Single dresses, but new from the old laces

Maybe it’s not so bad to be alone. Cristina Butuc says so …. Do you agree?

 

Peace and quiet are not the most frightening things. You get to the point where you rejoice that the inner tumult is gone, that you are fulfilled and happy. That moment to thank for what you have and to hope, even to think that you can have more. You look around and see that you only have people who love you. You realized that maybe the most important moment was when you let the rest go. Now you enjoy the people and the prerogatives of life. You finally feel that life is more than a city sictirit, black and bad people or ridiculous dramas. That the tickets you’ve composted so far aren’t just round-trip tickets.

 

You realize that there is your star, but there are infinitely many other stars around, which will go out at some point. But not with you. Finally you see that you have to fight so that you can shine in the sky and be able to appear one more night next to the rest. You finally left the curtains of the past alone, you just broke the last one and made her a wedding dress out of it. Let her enjoy what you left behind. You left her lace stuffed with tears and tobacco. However, you stole a piece of material so you could add it to the cut of your new dress.
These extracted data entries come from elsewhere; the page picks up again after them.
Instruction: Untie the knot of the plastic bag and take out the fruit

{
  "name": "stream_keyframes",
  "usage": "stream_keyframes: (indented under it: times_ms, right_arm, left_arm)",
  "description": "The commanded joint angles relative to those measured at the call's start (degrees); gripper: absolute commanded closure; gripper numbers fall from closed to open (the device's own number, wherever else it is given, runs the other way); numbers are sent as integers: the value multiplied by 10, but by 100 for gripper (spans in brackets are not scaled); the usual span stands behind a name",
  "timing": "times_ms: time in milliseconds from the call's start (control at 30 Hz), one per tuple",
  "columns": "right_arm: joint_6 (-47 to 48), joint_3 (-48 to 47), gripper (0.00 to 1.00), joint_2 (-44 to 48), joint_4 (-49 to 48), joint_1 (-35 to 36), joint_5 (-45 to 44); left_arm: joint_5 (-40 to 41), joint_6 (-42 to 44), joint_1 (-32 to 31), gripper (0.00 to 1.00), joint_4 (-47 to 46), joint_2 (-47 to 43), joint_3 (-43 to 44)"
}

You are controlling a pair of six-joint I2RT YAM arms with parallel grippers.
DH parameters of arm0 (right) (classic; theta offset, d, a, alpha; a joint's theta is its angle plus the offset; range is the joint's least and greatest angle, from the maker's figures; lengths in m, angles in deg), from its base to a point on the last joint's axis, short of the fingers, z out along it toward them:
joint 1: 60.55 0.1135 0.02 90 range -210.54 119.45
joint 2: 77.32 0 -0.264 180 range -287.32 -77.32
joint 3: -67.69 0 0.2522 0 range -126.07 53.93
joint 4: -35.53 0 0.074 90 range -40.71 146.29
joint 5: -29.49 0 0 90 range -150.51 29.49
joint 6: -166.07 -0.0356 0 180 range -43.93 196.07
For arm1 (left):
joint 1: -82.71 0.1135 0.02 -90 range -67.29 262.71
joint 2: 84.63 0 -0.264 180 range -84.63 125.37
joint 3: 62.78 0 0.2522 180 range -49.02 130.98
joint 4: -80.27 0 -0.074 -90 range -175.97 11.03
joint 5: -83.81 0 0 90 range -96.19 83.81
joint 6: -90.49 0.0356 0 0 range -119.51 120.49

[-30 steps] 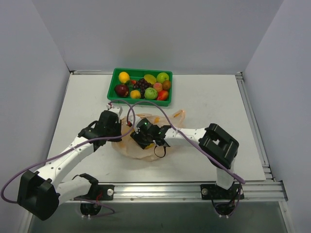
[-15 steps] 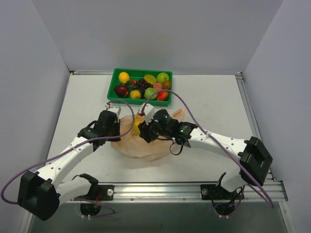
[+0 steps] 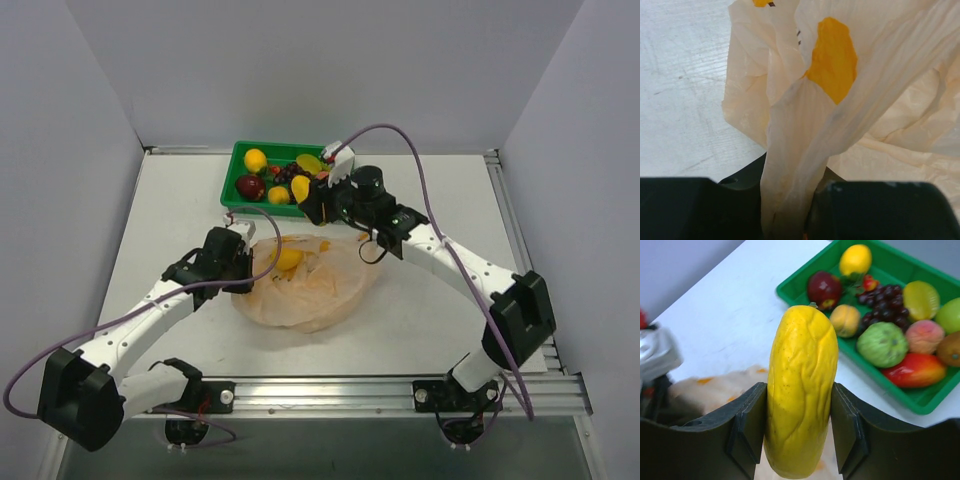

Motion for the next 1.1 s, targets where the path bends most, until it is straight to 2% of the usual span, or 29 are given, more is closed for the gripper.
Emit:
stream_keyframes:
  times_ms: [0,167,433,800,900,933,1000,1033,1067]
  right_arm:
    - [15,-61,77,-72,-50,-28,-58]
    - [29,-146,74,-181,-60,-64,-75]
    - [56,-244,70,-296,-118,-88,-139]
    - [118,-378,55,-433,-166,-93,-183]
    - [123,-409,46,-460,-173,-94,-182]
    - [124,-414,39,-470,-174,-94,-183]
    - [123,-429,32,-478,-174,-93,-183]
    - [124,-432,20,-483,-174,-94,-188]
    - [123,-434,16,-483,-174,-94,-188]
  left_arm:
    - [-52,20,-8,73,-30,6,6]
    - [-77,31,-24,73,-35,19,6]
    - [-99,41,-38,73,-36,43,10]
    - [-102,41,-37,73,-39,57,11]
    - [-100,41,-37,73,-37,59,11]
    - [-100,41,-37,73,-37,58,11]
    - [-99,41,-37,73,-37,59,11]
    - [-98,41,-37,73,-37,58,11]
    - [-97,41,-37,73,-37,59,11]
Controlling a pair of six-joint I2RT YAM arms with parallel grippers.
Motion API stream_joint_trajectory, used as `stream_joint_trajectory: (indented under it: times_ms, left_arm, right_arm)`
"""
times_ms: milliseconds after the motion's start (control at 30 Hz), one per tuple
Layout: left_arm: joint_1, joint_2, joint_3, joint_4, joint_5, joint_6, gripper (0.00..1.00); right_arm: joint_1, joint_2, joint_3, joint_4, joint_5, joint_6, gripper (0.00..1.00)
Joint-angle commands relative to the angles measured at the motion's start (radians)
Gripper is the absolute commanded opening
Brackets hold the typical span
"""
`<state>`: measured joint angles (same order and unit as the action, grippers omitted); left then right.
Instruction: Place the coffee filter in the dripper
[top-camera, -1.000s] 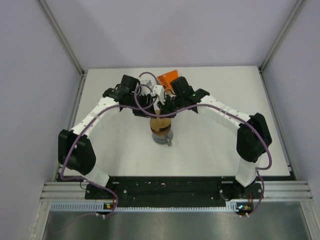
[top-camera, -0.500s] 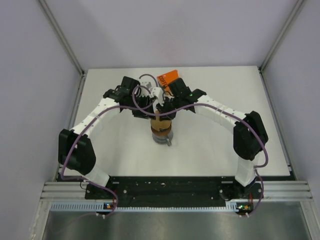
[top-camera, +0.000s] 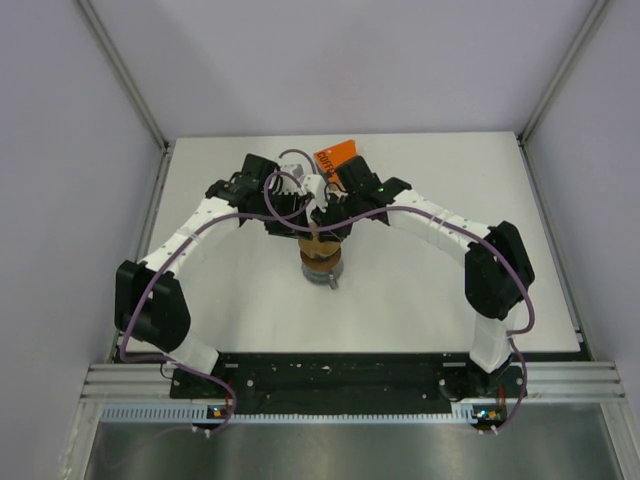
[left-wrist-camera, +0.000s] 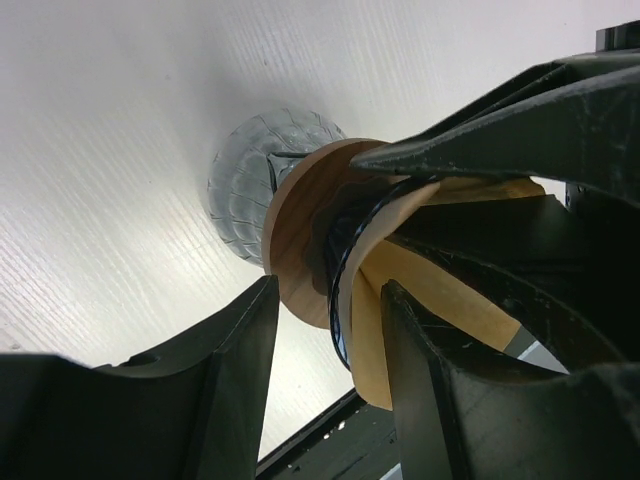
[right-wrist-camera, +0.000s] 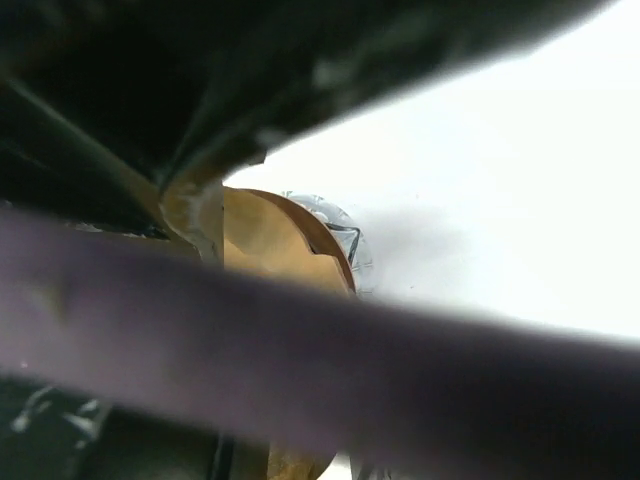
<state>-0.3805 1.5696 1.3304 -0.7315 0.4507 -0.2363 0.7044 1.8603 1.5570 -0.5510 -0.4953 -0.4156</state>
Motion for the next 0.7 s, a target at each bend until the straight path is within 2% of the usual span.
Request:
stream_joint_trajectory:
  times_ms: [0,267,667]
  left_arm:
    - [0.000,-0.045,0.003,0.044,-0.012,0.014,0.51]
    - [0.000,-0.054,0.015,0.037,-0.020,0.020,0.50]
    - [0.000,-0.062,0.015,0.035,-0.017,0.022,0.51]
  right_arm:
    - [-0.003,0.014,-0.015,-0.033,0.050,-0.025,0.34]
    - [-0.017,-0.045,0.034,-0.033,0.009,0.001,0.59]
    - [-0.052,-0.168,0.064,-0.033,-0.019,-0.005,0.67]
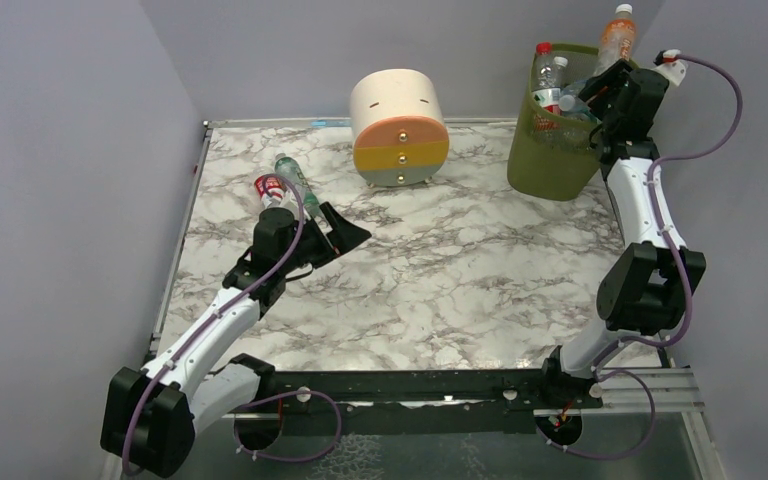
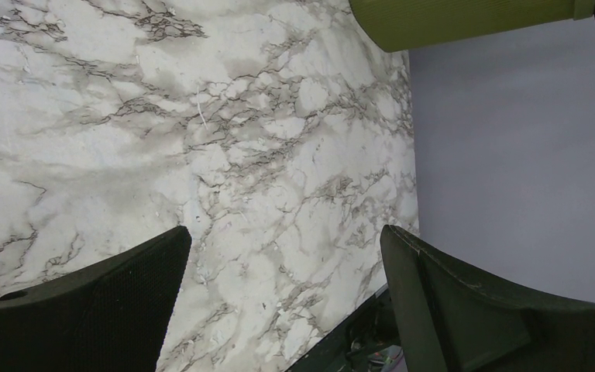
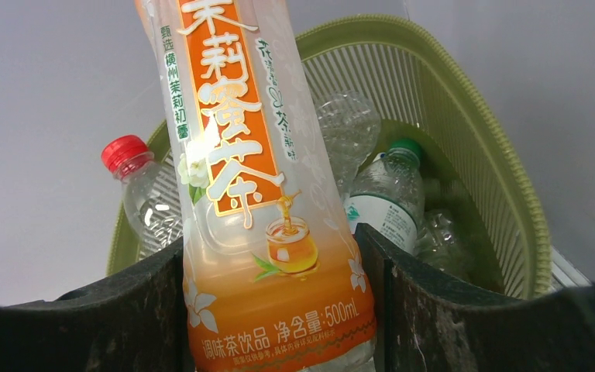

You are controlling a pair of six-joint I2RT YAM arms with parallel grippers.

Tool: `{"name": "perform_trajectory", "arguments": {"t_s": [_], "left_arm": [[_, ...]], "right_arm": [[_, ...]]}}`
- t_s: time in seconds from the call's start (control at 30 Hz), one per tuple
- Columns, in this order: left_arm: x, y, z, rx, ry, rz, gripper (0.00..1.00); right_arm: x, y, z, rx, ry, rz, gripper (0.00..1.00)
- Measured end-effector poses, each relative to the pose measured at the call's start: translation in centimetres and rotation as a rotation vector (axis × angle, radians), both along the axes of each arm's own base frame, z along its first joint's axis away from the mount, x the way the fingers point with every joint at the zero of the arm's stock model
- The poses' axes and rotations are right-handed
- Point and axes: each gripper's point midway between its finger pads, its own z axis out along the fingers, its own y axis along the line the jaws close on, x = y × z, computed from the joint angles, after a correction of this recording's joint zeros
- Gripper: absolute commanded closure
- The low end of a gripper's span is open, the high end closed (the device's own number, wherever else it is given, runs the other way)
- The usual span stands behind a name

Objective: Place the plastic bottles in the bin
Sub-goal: Place the plastic bottle in the trash bin.

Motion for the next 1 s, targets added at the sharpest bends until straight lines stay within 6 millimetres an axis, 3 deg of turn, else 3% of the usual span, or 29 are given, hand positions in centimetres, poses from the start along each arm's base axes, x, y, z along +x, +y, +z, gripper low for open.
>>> {"name": "perform_trajectory", "arguments": {"t_s": [0.23,0.43,1.0], "left_arm": [[0.21,-0.09,-0.31,0.002,0.007,0.000,0.01],[0.24,-0.10,-0.27,0.001,0.005,0.000,0.01],[0.24,-0.11,-0.24,0.001,0.004,-0.001,0.01]], "right_arm": [[-0.03,-0.68,0.10,0.012,-0.010,-0.004,0.29],[0.47,-0.78,0.31,0.016,-0.017,0.010,0.16],[-0.03,-1.00,0.71,0.022,-0.012,0.017,0.09]]}}
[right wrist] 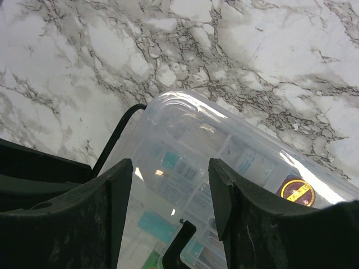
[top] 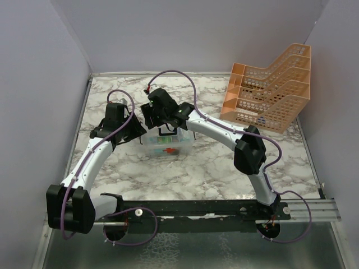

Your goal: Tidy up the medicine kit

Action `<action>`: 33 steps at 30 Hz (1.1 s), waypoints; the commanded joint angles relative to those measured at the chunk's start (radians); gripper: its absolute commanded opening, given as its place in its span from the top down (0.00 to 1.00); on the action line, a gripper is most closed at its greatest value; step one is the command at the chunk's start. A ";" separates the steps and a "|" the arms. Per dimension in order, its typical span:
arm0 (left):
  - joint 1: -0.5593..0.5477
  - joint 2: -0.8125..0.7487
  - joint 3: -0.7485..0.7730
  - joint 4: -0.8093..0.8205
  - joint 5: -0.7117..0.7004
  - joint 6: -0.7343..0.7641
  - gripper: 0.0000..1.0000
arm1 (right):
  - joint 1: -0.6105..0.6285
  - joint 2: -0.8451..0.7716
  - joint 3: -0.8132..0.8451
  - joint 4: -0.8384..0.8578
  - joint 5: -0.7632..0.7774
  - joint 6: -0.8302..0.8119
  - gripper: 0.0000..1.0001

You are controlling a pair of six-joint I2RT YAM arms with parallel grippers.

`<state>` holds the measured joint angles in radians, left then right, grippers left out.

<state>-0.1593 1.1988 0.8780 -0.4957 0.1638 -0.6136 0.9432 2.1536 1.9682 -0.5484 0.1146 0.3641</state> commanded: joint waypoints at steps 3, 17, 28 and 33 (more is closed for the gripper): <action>-0.002 0.035 -0.061 -0.204 -0.060 0.057 0.73 | 0.006 0.097 -0.036 -0.176 -0.011 0.033 0.43; -0.002 0.018 -0.021 -0.211 -0.079 0.050 0.63 | 0.005 0.085 -0.019 -0.191 -0.003 0.045 0.43; 0.003 -0.041 0.299 -0.261 -0.119 0.172 0.10 | -0.075 -0.070 0.120 -0.241 0.085 0.069 0.40; 0.003 -0.109 0.362 -0.258 -0.141 0.258 0.01 | -0.128 -0.328 -0.112 -0.158 0.189 0.056 0.34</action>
<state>-0.1574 1.1606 1.1889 -0.7288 0.0692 -0.4564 0.8593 2.0800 1.9999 -0.7410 0.1825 0.4175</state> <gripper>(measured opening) 0.988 0.636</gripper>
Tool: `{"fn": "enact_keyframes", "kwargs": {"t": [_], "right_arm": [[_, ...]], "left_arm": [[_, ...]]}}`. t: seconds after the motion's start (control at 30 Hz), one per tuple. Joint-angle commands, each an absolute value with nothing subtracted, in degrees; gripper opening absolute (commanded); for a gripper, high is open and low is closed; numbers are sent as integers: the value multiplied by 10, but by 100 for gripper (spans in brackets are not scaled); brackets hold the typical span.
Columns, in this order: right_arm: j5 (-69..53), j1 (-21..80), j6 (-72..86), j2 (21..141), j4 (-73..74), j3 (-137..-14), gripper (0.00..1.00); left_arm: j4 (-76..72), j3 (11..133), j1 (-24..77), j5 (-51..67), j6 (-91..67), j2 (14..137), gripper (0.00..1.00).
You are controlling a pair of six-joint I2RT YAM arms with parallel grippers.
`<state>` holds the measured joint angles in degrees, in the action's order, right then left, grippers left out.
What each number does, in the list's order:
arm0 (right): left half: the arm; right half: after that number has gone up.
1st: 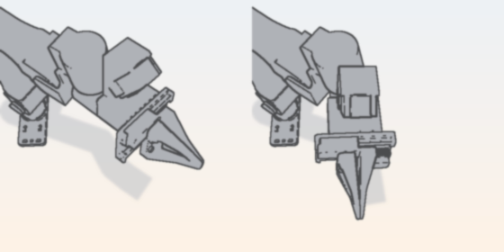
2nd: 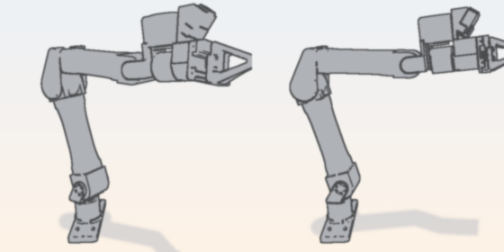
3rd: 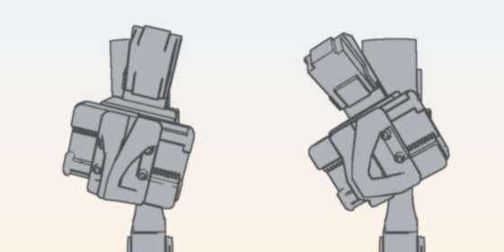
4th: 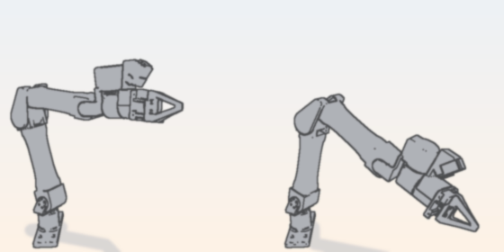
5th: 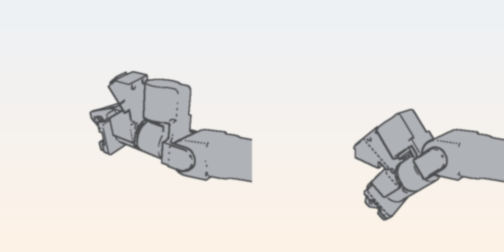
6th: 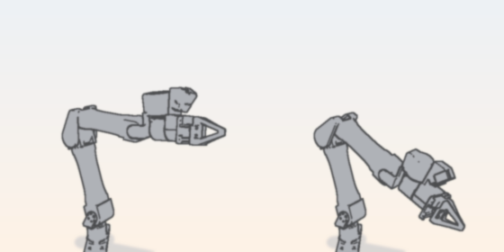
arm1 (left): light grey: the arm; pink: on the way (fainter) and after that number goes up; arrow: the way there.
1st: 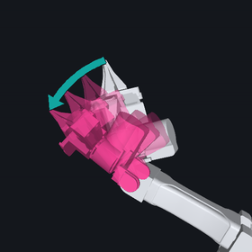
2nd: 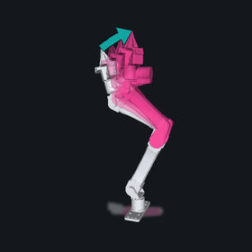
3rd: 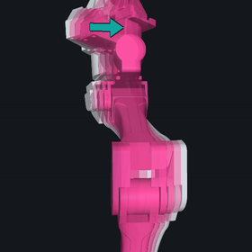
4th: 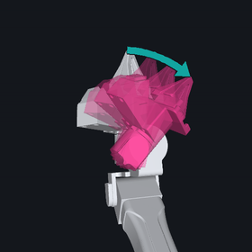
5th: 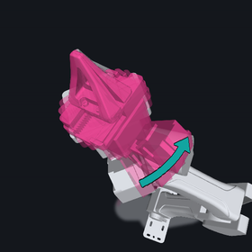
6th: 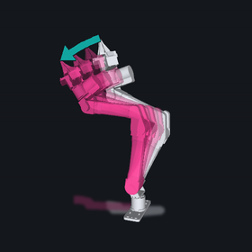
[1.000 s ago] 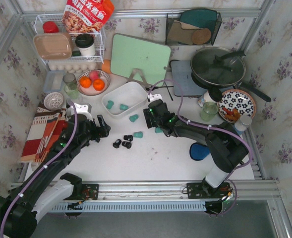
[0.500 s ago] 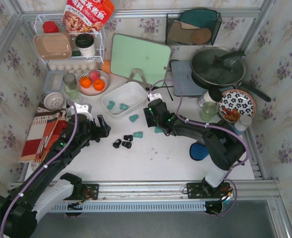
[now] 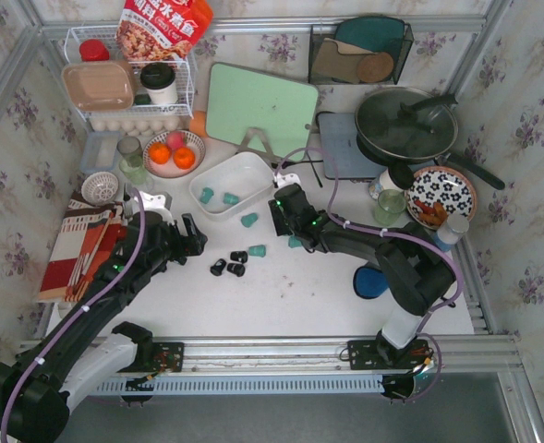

Like an old patch on freshly bought material from the store called Viitor.

 

You will also end up teaching about lace and curtains or, if you choose, about stars and tobacco. About what you want, because you choose happiness, justice, anxiety, people, lessons and the road. You choose everything! Only time, timing and the reasons on which you base your actions matter. You will know that the cause-effect relationship is not a simple phrase and that desires are not simple words thrown into the universe. You will learn that they return to the form and background spoken. And last but not least, that materializing is all about your ability and ambition. That you can be anyone, but not everyone can be “you”.

 

So did I . I tried to learn that I was not afraid of loneliness. To finally get to enjoy it. I love to walk alone, crazy on the living streets in an unsafe city. I like insecurity. I’m not afraid to go home to an empty apartment either. I don’t even have to go to bed alone. But I’m scared to death, not to miss anyone or to love. This is how I see loneliness: no longing, no twinkle. Yes, after many years, I am finally alone. As I wished. At first I controlled it. I took her proud because I knew that even though I was safe, I was not alone: ​​I had you. Gone too far, but you. I could still feel the ecstatic thrill with you and others. It was bad, but good. It was good, but too bad.

 

So, I gave up. That’s how I got away from myself. I closed the doors with the padlock of indifference. That’s how I overcame my biggest fear. I no longer depend on longing, contempt, pleasure and love. I chose to put everything in my suitcase and leave. That’s how I managed to find happiness and not ecstasy.

 

And after years of searching in the pile of new dresses from old lace, stars and people, I found myself in the grand finale.